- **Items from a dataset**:
Start of Block
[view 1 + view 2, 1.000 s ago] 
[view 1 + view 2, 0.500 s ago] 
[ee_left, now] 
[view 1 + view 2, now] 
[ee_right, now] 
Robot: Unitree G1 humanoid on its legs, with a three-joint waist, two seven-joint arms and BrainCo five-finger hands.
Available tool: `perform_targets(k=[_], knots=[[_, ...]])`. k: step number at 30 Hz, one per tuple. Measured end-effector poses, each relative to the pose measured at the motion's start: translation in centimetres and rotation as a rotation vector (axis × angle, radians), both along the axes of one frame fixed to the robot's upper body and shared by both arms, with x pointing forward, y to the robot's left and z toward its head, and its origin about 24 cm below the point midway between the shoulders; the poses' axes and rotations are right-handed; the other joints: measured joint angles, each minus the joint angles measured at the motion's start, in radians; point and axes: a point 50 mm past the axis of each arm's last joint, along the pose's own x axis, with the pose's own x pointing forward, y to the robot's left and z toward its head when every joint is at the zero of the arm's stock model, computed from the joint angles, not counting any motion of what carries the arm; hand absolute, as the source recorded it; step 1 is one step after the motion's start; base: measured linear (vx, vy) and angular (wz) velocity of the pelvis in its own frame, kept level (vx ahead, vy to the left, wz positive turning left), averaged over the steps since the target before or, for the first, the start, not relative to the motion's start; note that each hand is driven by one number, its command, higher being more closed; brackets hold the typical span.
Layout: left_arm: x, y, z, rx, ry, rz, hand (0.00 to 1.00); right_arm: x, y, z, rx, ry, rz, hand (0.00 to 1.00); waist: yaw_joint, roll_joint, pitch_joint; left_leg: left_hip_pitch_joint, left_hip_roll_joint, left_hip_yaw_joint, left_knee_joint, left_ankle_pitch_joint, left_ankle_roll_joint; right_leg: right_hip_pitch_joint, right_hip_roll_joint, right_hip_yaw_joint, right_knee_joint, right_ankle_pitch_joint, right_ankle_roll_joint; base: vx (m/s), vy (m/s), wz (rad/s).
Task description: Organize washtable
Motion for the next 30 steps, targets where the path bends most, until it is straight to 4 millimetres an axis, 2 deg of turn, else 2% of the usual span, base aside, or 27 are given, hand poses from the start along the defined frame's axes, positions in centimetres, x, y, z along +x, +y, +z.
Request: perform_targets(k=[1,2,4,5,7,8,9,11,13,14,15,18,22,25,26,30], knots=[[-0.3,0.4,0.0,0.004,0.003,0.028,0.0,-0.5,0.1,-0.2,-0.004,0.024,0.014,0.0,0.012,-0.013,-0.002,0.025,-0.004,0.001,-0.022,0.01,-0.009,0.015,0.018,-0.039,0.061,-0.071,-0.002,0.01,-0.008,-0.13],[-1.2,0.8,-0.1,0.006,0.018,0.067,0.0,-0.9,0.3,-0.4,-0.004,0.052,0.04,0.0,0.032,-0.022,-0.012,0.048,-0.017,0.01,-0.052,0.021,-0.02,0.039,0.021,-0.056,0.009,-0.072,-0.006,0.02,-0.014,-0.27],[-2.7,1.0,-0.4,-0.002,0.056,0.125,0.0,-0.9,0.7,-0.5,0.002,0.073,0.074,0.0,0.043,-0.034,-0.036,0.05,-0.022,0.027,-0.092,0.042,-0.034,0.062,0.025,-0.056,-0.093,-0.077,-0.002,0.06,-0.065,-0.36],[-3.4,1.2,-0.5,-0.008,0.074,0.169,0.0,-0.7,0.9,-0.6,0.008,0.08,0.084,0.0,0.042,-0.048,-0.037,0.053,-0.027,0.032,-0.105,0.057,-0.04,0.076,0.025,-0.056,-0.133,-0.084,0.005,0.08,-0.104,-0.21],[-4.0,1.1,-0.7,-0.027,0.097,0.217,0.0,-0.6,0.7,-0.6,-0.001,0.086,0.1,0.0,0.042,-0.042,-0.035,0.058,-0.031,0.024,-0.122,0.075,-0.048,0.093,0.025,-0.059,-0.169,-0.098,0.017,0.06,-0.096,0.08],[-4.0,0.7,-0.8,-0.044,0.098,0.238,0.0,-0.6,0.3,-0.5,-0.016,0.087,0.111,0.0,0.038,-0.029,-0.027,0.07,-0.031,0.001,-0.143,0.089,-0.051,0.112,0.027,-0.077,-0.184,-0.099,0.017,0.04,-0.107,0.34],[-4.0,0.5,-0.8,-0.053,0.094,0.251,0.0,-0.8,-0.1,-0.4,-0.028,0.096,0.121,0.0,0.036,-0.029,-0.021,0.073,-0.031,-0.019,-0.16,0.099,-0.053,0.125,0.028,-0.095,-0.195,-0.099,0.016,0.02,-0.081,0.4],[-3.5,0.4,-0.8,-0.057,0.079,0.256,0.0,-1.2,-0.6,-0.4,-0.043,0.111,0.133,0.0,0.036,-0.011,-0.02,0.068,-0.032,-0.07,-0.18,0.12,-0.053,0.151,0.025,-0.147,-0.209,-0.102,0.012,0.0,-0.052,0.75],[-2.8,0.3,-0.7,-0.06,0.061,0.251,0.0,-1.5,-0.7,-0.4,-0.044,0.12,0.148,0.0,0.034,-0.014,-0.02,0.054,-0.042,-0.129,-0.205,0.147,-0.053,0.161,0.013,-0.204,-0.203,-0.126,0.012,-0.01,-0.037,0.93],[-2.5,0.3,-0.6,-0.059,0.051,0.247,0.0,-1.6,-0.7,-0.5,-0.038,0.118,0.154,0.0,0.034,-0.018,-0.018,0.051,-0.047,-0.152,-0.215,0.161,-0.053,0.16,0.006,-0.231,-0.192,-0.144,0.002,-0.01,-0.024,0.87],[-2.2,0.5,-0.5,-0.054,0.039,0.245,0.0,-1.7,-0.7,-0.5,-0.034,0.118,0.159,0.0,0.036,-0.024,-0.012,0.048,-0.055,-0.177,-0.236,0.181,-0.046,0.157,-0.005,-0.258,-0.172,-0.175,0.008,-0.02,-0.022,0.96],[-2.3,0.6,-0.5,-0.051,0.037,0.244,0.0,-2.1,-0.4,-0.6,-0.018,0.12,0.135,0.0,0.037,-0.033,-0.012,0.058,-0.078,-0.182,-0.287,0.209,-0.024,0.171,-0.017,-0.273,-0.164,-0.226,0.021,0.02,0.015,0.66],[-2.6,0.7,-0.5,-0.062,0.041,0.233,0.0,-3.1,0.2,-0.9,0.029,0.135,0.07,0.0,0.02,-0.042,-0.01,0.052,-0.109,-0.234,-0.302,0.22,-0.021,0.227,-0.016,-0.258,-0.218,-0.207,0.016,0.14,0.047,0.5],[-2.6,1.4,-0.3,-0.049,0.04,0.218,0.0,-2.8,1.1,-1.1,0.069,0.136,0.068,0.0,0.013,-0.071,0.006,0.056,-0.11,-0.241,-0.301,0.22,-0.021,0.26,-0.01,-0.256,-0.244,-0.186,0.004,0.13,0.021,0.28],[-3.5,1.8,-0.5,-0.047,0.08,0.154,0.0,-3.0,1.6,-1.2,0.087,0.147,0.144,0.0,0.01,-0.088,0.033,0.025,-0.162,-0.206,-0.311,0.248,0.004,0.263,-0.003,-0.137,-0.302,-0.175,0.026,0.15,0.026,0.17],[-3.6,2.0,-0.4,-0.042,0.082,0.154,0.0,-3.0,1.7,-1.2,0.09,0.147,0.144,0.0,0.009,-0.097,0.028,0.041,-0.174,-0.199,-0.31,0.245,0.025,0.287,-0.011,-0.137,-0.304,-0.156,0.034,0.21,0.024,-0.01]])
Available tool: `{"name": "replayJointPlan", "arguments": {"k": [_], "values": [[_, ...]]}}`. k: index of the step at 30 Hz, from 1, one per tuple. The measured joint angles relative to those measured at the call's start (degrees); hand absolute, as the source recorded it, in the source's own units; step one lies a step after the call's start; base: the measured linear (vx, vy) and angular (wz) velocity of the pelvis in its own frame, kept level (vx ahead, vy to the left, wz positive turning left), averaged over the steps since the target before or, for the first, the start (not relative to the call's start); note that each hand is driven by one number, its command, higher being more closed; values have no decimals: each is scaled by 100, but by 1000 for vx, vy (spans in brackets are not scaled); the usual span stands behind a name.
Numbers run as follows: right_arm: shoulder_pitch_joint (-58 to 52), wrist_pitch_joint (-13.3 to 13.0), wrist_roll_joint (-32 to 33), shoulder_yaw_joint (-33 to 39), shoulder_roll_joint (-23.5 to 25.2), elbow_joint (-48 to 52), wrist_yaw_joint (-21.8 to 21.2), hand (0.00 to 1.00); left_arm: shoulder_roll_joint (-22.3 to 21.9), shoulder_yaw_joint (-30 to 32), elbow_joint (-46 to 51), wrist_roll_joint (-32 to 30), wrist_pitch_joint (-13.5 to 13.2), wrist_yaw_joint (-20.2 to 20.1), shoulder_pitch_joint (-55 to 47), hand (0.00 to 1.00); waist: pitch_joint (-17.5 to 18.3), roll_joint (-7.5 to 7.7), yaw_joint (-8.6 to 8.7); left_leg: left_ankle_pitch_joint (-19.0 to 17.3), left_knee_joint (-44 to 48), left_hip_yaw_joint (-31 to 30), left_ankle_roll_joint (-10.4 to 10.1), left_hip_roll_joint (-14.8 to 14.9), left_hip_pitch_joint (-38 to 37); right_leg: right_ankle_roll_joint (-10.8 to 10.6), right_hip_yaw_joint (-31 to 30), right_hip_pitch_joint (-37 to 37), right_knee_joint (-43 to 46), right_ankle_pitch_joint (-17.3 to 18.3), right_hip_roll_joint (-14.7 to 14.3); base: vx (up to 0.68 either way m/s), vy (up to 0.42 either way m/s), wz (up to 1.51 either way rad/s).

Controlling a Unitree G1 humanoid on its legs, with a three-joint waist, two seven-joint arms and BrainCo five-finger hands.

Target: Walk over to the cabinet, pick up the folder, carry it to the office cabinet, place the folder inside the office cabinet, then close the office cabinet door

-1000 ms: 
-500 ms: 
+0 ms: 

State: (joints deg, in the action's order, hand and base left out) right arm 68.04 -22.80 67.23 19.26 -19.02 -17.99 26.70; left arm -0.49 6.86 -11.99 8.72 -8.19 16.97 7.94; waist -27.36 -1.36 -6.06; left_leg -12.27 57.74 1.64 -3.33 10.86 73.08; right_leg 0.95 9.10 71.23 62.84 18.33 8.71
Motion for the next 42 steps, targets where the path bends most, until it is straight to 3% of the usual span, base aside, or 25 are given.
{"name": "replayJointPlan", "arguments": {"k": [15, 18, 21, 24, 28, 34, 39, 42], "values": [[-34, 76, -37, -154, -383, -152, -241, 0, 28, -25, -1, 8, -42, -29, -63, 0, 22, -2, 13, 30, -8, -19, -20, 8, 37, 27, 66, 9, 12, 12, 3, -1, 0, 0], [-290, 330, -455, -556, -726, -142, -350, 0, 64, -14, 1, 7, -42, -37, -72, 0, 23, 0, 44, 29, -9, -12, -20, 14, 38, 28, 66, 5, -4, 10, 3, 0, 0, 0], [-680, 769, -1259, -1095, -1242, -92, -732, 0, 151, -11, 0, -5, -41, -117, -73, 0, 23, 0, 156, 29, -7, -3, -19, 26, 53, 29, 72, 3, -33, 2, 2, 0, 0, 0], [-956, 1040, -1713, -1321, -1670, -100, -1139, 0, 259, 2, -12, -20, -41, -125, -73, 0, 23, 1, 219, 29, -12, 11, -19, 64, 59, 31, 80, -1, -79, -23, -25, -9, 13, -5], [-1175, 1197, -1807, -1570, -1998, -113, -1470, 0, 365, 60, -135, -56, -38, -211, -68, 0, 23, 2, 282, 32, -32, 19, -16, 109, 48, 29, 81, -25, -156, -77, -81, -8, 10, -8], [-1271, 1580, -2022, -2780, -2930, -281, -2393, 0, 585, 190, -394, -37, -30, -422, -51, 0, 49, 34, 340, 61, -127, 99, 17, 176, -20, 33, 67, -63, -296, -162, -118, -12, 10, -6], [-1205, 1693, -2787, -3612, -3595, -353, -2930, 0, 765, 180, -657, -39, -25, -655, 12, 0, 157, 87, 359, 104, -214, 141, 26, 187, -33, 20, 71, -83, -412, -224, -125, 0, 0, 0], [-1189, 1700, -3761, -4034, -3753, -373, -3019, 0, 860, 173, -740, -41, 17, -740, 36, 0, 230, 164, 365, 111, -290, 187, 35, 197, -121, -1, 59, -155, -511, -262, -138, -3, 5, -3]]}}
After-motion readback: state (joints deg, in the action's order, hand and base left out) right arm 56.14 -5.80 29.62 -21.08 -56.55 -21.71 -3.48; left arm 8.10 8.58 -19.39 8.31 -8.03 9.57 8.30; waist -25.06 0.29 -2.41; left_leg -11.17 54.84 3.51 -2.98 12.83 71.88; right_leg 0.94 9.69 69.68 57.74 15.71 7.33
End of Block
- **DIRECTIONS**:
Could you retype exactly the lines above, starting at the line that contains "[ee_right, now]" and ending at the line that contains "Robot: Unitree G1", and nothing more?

- **REPLY**:
[ee_right, now] 
Robot: Unitree G1 humanoid on its legs, with a three-joint waist, two seven-joint arms and BrainCo five-finger hands.

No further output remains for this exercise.